2. Immediately add the broken red chilies and curry leaves—be careful, they will splutter! Give it a quick stir, then add the chopped onion. Sauté for about 5 minutes, until the onions are soft and translucent.
3. Turn the heat down to medium-low. Add the diced cooked beets, salt, finely chopped green chilies, and grated coconut to the pan. Stir everything together for about a minute to coat the beets in the spices.
4. Pour in 4 tablespoons of water and cook gently on low heat for 10 minutes, stirring occasionally, allowing the flavors to meld. The water should fully evaporate; if any remains, increase the heat for a moment to cook it off.
5. Stir in the fresh cilantro and serve warm.

Nutritional Information

• This vibrant dish is not only delicious but also packed with nutrients. Beets are an excellent source of fiber, folate, iron, and Vitamin C, known for supporting heart health. The addition of coconut provides healthy fats, while the spices offer antioxidant benefits. This recipe is naturally vegan and gluten-free, making it a wonderful addition to any healthy diet.

Pro Tips

• Pro-Tips for the Perfect Poriyal
• The initial tempering (tadka) happens very fast. Have all your spices and onions prepped and ready by the stove before you heat the oil to prevent anything from burning.
• For a fantastic weeknight shortcut, use pre-cooked, vacuum-packed beets. Just dice them and you’re ready to go, saving you boiling and peeling time.
• If you can’t find chana dal, simply use double the amount of urad dal. The texture will be slightly different, but still delicious.
• Don’t skip the fresh or frozen coconut! It adds a crucial sweetness and texture that balances the earthiness of the beets and the warmth of the spices.

FAQ

Q: Can I add more protein to this beet poriyal
A: Absolutely! While the dals add a bit of protein, you can easily make this a more substantial dish by stirring in a cup of cooked chickpeas or some crumbled firm tofu along with the beets in step 3. This turns it from a side dish into a satisfying main course.

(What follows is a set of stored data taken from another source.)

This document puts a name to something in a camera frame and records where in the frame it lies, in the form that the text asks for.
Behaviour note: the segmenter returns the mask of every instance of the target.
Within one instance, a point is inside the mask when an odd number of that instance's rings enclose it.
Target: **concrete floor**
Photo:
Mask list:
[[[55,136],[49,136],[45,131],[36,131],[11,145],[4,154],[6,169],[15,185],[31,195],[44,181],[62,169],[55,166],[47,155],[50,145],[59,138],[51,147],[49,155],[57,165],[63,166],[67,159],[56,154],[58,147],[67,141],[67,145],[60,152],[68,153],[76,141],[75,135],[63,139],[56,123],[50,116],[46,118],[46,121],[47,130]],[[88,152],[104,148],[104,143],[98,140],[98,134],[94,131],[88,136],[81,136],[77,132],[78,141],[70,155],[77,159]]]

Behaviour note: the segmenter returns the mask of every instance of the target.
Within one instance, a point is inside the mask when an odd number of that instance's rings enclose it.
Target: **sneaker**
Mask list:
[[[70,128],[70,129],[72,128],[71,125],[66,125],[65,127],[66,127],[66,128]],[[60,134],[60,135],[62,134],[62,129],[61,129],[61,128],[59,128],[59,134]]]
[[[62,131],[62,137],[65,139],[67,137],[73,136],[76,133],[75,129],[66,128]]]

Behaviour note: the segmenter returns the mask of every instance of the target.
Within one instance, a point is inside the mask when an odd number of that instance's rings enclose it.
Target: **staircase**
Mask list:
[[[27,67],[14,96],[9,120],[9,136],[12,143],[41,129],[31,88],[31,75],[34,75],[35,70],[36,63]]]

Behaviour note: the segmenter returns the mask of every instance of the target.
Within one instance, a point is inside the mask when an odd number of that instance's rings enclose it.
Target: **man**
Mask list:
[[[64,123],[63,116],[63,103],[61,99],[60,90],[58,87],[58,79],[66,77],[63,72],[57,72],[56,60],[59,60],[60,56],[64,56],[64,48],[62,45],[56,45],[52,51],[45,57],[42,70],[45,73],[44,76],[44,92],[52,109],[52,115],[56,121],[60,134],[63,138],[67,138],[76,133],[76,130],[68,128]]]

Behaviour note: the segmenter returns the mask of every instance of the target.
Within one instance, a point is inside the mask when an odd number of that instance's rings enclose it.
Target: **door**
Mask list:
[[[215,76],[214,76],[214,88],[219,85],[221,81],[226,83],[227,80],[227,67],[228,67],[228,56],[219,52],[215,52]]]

Q: What can I use if I can’t find fresh curry leaves
A: Fresh curry leaves have a unique flavor, but if you can’t find them, you can omit them. Do not substitute with curry powder, as the flavor is completely different. The dish will still be delicious with the other aromatic spices.

Q: How do I make this beet poriyal a complete vegetarian meal
A: This poriyal is a fantastic component of a larger meal. For a traditional South Indian meal, serve it with steamed rice and a simple lentil dish like sambar or dal. It also pairs wonderfully with quinoa or can be used as a delicious filling for rotis or wraps for a quick lunch.

Q: How should I store leftovers
A: Leftover beet poriyal can be stored in an airtight container in the refrigerator for up to 4 days. The flavors often deepen overnight. You can enjoy it cold or gently reheat it in a pan or microwave before serving.